Haken
The Mountain

2013, InsideOut Music
Prog Metal

Saliti sulle spalle dei (gentili) giganti, gli Haken scorgono nuovi orizzonti per il British Prog
Recensione di Riccardo Coppola - Pubblicata in data: 29/08/13

Sebbene a un'analisi attenta ci si renda conto di come sia stata favorita da un'iniziale ruffianaggine e dalla contemporanea, inarrestabile fossilizzazione dei dinosauri del settore, non si può comunque fare a meno di provare sorpresa e ammirazione per la risoluta e rapidissima ascesa degli Haken verso l'Olimpo del prog metal. Correva il 2007 quando questo sestetto di giovani sconosciuti (a parte un paio, già membri dei non certo celeberrimi To-Mera) dava alla luce il primo demo, dall'eloquente lunghezza di 58 minuti; insolitamente breve, di lì, il passo perchè i primi due album "Aquarius" e "Visions" venissero riconosciuti praticamente all'unanimità come assoluti capolavori, e inseriti dalle testate specializzate più prestigiose nelle proprie liste di pietre miliari del genere.

 

Forte di un nuovo contratto con la rilevante label InsideOut, la band londinese arriva, facendosi largo attraverso una marea di aspettative, alla pubblicazione del terzo album: con il chiaro obiettivo di imporsi come apripista di nuove tendenze piuttosto che come semplice -per quanto impeccabile- riassunto di quanto s'è già sentito, "The Mountain" mostra immediatamente d'essere colmo di nuove sfaccettature, d'inedite, personalissime e convincenti variazioni sul tema.
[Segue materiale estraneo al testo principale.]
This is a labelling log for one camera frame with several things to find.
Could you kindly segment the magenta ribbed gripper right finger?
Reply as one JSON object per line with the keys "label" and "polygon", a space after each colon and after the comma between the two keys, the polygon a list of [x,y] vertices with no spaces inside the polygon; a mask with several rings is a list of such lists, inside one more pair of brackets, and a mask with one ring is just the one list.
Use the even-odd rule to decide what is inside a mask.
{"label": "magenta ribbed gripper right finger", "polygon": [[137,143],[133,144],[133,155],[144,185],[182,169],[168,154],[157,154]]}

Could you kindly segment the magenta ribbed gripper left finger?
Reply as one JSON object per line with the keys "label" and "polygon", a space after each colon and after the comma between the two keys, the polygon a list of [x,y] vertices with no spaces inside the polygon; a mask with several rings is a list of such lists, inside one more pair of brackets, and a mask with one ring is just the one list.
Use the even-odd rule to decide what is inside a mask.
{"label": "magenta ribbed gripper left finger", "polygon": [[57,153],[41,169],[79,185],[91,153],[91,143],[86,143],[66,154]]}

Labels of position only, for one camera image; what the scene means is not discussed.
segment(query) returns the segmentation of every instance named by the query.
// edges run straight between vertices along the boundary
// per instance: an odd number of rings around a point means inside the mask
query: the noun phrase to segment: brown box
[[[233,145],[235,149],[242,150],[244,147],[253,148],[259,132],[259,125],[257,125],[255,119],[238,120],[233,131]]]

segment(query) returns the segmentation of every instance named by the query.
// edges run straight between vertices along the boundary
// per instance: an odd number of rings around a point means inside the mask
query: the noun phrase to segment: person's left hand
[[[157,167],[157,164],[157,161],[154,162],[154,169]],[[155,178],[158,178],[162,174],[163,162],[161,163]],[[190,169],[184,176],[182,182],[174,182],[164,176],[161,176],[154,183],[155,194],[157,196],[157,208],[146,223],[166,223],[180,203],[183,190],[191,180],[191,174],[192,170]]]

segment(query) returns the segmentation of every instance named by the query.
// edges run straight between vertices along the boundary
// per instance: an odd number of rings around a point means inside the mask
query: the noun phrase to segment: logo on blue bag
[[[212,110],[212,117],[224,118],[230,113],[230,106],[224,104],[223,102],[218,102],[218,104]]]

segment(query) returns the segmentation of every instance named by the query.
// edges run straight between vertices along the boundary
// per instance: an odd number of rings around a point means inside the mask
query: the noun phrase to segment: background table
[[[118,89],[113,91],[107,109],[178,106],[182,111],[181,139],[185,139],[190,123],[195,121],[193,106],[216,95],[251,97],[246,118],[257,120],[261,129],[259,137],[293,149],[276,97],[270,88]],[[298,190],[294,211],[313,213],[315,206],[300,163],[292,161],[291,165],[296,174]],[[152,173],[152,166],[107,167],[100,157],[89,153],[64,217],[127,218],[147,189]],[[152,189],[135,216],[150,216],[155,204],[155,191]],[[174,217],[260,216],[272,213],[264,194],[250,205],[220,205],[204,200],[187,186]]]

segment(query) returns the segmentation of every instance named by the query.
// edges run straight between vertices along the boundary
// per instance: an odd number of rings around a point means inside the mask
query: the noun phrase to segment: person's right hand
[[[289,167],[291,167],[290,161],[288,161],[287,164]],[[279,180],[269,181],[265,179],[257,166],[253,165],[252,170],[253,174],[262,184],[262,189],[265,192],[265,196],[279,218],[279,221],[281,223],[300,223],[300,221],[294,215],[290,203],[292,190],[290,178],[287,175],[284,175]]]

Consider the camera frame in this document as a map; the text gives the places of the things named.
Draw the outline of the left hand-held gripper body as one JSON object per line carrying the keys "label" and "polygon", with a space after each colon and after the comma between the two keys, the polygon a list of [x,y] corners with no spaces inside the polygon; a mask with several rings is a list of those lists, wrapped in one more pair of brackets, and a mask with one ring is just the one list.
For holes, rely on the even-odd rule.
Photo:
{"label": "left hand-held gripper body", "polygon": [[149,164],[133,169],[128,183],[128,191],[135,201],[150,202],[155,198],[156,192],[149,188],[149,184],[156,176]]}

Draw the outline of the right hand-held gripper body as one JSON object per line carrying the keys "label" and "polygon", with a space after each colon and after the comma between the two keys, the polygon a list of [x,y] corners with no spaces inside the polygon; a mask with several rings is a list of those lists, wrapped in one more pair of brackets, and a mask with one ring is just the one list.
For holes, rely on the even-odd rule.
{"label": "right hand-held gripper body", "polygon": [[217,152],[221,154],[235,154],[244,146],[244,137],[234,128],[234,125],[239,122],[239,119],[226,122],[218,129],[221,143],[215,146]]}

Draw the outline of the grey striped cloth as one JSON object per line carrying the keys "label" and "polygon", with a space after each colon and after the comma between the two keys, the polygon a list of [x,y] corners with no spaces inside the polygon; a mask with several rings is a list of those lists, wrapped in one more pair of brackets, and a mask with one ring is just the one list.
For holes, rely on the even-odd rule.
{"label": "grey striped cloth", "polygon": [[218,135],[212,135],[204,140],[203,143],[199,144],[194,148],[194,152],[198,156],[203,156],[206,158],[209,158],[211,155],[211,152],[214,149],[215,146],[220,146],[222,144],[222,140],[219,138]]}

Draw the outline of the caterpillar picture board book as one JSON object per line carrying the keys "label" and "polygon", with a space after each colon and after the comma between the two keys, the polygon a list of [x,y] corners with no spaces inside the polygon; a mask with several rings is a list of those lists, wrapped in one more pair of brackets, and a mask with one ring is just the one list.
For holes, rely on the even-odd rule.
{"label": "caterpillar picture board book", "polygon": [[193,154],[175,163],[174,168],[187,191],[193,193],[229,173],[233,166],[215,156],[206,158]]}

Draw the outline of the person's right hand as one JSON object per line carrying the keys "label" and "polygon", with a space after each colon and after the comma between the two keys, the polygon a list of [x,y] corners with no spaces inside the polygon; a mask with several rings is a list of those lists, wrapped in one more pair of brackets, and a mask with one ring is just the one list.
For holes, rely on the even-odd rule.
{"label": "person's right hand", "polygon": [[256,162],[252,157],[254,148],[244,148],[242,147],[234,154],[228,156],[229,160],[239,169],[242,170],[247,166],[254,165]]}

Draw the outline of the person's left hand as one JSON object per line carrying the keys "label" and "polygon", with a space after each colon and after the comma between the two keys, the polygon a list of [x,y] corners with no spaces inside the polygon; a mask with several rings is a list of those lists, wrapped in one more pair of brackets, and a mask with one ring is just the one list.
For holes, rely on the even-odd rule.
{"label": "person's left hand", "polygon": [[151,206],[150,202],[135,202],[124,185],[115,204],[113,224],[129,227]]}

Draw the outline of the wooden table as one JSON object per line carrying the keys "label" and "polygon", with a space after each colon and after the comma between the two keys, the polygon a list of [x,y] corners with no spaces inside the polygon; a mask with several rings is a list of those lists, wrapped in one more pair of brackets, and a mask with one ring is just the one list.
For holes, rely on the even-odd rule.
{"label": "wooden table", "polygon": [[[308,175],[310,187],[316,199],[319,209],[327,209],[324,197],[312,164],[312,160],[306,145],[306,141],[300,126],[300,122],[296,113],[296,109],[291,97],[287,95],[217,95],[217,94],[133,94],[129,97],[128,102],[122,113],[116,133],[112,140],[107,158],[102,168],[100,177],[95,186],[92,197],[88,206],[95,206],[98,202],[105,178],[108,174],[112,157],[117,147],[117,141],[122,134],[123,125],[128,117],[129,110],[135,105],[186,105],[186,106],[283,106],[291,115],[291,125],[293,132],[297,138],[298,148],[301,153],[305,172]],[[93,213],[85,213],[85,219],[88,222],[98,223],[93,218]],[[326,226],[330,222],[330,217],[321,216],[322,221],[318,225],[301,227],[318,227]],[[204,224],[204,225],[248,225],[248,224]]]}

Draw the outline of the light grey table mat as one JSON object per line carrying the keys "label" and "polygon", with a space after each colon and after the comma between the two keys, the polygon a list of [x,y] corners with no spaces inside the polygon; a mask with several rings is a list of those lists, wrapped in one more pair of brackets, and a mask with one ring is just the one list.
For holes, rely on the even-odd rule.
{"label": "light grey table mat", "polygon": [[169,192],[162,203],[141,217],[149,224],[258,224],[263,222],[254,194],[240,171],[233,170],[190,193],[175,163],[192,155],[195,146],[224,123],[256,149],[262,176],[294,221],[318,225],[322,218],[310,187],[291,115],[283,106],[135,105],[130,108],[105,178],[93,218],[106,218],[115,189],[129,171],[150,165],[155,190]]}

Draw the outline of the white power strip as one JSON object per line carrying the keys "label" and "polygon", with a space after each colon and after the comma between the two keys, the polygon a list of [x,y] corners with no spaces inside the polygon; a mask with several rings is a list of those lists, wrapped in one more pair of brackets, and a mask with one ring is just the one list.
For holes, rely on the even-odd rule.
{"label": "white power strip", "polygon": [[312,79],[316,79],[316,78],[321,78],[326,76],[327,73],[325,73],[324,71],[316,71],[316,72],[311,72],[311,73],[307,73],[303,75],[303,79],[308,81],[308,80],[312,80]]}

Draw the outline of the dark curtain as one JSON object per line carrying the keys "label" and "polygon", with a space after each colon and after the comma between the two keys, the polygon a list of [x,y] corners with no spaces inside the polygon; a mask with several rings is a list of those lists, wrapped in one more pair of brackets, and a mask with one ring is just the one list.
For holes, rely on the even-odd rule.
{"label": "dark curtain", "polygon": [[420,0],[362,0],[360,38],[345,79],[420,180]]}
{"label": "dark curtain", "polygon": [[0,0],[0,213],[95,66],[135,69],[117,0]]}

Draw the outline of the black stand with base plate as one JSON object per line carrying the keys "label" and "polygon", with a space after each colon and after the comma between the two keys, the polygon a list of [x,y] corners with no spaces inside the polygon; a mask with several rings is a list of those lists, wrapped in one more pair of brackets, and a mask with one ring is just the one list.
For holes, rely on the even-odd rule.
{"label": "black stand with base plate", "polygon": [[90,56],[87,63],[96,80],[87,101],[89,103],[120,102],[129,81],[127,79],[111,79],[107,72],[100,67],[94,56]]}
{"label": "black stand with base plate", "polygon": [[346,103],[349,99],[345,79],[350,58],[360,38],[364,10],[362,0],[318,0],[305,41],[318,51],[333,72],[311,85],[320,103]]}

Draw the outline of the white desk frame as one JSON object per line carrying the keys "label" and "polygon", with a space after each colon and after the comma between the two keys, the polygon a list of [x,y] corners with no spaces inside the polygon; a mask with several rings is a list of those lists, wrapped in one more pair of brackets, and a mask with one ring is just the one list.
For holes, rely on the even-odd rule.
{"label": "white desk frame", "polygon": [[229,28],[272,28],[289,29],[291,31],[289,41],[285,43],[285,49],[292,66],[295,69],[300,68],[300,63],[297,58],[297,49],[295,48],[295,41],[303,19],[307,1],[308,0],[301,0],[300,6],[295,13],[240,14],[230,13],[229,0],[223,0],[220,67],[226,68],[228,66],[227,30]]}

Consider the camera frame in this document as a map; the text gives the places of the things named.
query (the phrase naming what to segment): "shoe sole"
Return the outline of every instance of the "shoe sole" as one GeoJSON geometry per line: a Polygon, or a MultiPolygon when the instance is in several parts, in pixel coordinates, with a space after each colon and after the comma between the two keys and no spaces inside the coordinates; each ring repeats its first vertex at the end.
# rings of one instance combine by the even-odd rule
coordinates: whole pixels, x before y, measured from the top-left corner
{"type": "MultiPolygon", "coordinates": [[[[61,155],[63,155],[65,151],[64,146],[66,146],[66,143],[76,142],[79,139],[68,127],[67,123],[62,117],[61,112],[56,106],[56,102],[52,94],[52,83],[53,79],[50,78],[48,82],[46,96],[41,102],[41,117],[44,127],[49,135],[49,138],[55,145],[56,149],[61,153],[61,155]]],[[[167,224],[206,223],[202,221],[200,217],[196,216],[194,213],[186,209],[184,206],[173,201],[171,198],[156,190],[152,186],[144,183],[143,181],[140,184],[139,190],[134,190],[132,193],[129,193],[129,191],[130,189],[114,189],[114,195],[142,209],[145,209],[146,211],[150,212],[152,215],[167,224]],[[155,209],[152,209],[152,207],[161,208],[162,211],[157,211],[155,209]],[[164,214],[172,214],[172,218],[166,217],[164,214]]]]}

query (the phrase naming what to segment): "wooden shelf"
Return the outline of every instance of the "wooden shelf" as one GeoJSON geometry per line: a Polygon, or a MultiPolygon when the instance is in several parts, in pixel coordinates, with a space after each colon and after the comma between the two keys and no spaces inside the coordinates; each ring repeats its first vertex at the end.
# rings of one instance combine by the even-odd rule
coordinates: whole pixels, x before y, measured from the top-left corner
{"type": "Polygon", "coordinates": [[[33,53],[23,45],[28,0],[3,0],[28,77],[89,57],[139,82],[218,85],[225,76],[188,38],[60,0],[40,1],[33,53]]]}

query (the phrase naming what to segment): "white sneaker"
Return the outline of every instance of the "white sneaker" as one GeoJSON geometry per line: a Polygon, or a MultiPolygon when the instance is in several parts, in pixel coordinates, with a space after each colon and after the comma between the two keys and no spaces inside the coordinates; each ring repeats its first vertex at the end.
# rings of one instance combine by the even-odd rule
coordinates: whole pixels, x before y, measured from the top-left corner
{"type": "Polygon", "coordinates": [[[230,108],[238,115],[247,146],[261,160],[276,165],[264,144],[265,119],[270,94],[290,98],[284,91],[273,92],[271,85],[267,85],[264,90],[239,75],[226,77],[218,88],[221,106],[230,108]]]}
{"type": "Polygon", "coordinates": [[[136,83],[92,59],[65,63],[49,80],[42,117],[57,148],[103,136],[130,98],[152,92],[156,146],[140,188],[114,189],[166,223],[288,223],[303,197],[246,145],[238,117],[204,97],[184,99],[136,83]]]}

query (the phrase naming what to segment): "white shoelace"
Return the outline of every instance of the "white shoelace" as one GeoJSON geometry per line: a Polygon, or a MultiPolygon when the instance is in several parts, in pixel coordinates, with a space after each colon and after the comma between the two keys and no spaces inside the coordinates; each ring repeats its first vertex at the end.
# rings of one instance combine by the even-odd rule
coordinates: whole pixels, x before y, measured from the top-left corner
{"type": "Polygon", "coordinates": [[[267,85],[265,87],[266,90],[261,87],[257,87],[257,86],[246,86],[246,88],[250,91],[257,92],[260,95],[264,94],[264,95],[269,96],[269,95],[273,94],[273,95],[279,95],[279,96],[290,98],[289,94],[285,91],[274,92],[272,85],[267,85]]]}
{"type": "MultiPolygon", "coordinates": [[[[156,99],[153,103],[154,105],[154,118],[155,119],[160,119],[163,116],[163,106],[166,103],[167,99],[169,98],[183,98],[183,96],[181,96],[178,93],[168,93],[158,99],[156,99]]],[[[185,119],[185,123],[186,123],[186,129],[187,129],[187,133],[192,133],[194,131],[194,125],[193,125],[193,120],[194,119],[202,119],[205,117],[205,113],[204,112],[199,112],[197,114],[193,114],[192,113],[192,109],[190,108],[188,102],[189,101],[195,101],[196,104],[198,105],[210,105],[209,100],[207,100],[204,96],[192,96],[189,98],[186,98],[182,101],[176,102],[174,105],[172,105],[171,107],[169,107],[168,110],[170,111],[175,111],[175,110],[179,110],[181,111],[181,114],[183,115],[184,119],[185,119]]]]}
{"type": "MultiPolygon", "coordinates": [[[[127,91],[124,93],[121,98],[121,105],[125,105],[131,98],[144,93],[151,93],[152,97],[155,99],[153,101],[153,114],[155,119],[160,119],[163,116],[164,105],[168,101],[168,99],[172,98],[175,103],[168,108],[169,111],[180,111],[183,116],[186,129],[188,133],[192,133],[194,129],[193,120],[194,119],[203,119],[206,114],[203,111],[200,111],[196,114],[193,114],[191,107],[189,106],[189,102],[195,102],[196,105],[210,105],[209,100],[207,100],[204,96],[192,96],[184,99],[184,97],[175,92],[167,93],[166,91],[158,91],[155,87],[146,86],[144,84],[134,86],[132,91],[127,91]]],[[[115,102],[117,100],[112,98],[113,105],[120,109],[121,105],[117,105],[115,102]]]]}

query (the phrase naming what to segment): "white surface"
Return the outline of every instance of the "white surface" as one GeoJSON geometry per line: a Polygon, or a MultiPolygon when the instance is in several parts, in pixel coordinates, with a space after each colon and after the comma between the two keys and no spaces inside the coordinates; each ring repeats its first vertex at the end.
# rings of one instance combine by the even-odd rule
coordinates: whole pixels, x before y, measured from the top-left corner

Confermato il bando agli inspiegabili growl dell'esordio e resa umanamente accettabile la lunghezza massima dei pezzi (ovvero: niente tracce da più di venti minuti), quel che è evidente è come l'album si sviluppi su due diverse direttrici, soltanto all'apparenza parallele: da un lato, un appassionato e sobrio storytelling al piano, costruito sul toccante tema introdotto nell'opener "The Path" e ripreso dalle tante altre ballate sparse per la scaletta, con un tono adesso speranzoso, adesso un po' più sacrale, per arrivare infine al definitivo, cupo sconforto della solenne "Somebody"; dall'altro un abbandono a cavalcate prog metal più dirette e "usuali", colme di accelerazioni, ruvidità chitarristiche e pomposissime tastiere.

 

Ci si accorge presto però di come tali fili conduttori s'intersechino innumerevoli volte, legandosi in un continuum aggraziato e dotato d'un fine equilibrio. L'eclettismo ereditato dall'enorme retroterra culturale del progressive settantiano britannico, quello dei Gentle Giant o degli Yes, si fonde armoniosamente con giochi vocali e inserti di piano dal sapore fusion, ma anche con alcune sporadiche divagazioni tecniche (solo queste ultime finiscono per sembrare leggermente superflue, come nella parte centrale della lunga suite "Pareidolia"). E mentre la gloriosa e bombastica epicità delle produzioni odierne celebra quest'unione fuori dal tempo, s'insinua sotto di essa un estro purissimo ma schizoide, affine alle avanguardiste follie dei Leprous (quelli di "Bilateral", non del più compassato "Coal").

 

Sarà la strabiliante "Cockroach King", highlight assoluto di un'intera carriera, il frutto intrinsecamente malsano ma straordinariamente delizioso d'un così sterminato insieme di contaminazioni; esempio perfetto dello spessore e dell'immediata riconoscibilità del sound degli Haken, conferma come insieme a una natura sostanzialmente riepilogativa possa convivere una spinta per l'evoluzione, verso quel passo avanti di cui il mondo prog metal ha un disperato bisogno.